▶ Task instructions: Where a line holds the word "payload", copy it from the records.

▶ Data for processing:
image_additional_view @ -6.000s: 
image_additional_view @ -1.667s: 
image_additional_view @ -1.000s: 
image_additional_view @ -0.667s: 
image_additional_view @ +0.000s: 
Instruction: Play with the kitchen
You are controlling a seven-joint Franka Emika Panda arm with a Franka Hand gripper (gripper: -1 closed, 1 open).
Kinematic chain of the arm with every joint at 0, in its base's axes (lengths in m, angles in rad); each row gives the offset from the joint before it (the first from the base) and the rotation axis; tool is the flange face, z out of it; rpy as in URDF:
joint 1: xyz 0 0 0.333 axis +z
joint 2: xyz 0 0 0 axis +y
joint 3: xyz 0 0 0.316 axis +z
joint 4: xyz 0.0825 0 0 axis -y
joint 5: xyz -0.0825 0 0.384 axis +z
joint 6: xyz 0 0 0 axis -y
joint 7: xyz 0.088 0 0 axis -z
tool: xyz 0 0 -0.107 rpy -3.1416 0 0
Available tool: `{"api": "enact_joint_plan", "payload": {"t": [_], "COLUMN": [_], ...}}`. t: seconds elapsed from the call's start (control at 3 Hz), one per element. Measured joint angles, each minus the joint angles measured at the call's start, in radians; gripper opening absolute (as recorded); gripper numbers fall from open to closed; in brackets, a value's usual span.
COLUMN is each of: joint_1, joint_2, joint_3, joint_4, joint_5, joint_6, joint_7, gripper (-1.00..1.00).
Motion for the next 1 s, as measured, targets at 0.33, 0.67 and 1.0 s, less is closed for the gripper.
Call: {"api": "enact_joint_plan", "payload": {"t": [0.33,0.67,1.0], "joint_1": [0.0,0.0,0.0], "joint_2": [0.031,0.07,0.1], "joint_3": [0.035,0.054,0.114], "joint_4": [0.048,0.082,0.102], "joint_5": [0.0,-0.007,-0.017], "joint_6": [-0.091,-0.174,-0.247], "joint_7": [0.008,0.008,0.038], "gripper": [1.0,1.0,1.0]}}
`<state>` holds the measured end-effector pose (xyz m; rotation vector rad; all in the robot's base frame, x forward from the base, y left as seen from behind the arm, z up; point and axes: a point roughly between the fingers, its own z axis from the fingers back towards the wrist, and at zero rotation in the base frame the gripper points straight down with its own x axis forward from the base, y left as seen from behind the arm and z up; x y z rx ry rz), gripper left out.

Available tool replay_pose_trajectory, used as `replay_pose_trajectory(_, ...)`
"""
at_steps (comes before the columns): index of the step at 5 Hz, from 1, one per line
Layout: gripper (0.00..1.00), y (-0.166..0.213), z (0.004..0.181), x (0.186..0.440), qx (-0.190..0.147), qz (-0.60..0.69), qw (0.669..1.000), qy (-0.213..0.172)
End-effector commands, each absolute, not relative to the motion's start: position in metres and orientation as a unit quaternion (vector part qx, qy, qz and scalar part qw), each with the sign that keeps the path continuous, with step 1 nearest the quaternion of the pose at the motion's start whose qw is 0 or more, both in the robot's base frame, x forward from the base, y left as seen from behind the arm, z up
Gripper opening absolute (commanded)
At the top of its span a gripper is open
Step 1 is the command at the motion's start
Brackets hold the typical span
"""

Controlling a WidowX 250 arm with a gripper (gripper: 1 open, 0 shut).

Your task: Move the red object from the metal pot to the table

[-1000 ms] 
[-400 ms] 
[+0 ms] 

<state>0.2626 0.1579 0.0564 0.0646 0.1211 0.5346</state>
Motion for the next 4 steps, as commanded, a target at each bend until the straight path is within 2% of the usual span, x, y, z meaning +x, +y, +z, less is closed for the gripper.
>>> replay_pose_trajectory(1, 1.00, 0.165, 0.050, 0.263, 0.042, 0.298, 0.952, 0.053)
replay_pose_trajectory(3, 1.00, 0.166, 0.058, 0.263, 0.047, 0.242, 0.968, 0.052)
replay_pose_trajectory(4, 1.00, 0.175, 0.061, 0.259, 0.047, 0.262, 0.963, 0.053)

▶ Output of the exercise:
Available tool: `{"api": "enact_joint_plan", "payload": {"t": [_], "COLUMN": [_], ...}}`. t: seconds elapsed from the call's start (control at 3 Hz), one per element. Measured joint angles, each minus the joint angles measured at the call's start, in radians; gripper opening absolute (as recorded); gripper numbers fall from open to closed; in brackets, a value's usual span.
Call: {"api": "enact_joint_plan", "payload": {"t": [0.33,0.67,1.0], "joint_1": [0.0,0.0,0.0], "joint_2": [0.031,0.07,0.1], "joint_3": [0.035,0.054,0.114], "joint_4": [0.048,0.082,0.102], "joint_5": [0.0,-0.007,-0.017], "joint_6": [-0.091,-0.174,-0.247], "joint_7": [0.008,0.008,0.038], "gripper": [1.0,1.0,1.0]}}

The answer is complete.